Quel est le gros dossier actuellement qui mérite qu’on vous écoute ?
Il y en a plusieurs que nous abordons régulièrement au cours de nos réunions. D’abord dela fait des années que l’on cherche à résoudre une équité de traitement en matière de TVA. C’est un véritable serpent de mer et j’ai du mal à voir comment on va réussir à trouver une solution rapidement. Et pourtant, il est anormal que les agences étrangères bénéficient naturellement d’un avantage tarifaire en n’étant pas soumises comme les agences réceptives françaises à la TVA sur leur activité de réceptif. Cela n’empêche pas de remettre régulièrement le dossier sur le tapis. L’autre question qui nous préoccupe, c’est celle du statut des guides touristiques et des conditions d’accès et d’exercice à cette profession réglementée. (NDLR : la profession a été dérégulée en partie par la loi Macron avec une plus grande facilité d’accès à la carte professionnelle aux titulaires d’un Master – une situation que dénoncent les associations de guide en parlant « d’ubérisation » de leur profession). Il faut que les conditions d’exercice soient équitables pour ne pas laisser se développer des visites encadrées par des amateurs. Dans le même ordre d’idée, nous traitons du changement de statut des VTC et de leurs chauffeurs.
Cela fait déjà pas mal de sujets à traiter, le cadre légal évolue t-il dans la bonne direction ?
Nous devons nous adapter régulièrement aux textes qui changent. Dernièrement, il y a eu la nouvelle directive en matière de responsabilité des agences de voyages. Cela ne facilite pas les choses quand le nouveau décret prévoit que « le professionnel qui vend un service de voyage est responsable de plein droit de l’exécution du service prévu par ce contrat ». Cela ne concerne pas que nous, mais toute la profession des agences de voyages, car la responsabilité est supposée sans avoir besoin d’être prouvée.

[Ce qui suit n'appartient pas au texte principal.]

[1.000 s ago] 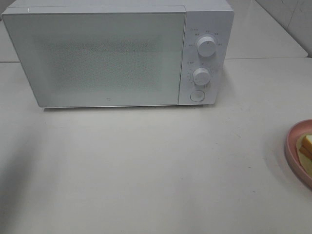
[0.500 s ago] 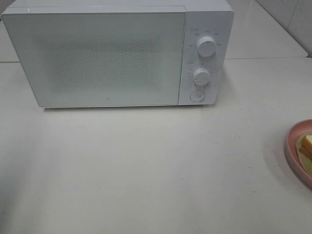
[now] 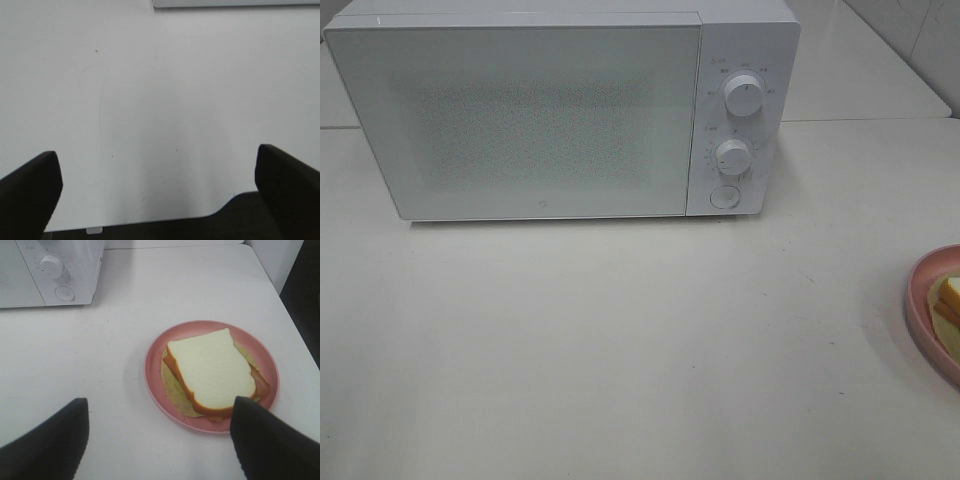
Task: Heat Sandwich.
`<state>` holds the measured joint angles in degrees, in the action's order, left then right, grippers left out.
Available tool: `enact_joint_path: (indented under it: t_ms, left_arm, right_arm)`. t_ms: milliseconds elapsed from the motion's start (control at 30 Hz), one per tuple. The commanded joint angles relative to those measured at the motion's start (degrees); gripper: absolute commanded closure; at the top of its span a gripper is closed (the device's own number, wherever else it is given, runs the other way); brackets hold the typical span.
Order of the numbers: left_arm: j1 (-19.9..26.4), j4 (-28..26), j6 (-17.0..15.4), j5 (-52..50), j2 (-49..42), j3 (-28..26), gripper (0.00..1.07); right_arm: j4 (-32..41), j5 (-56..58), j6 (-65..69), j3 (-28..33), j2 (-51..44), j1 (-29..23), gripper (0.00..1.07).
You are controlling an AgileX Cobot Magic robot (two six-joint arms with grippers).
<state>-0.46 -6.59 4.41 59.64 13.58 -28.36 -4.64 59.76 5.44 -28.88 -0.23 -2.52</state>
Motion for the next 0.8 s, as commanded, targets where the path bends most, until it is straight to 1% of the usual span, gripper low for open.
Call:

Ces questions sont-elles toutes de portée nationale ?
Ce serait trop beau ! Il y a aussi des questions spécifiques à chaque région qui touche la plus ou moins grande facilité d’exercer l’activité réceptive. Les membres du bureau sont représentatifs des régions et participent à des réunions au niveau des CRT notamment ou au sein des réunions organisées par Atout France. Le rôle du Conseil est de représenter les agences, mais aussi de diffuser le plus largement les informations à nos membres, surtout à chaque fois qu’il y a une avancée. Vous avez bien que la situation parisienne est souvent bien différente de celle qui est vécue en province. J’en veux pour preuve la difficulté grandissante en région parisienne de faire circuler et de garer les autocars.
Les questions de sécurité font-elles partie de cet « agenda » ?
Non, nous ne sommes pas consultés, même si nous sommes concernés par ces sujets. Ils sont traités au niveau des préfectures et notamment de la préfecture de Paris. Je suis membre du conseil d’administration de l’Office du Tourisme de Paris et nous avons droit à des informations mais sans véritablement pouvoir influer sur les décisions prises.
Pour en revenir aux difficultés rencontrées pour la circulation et le stationnement des autocars, avez-vous le sentiment d’un traitement égalitaire ? Ma question téléguide un peu lourdement votre réponse…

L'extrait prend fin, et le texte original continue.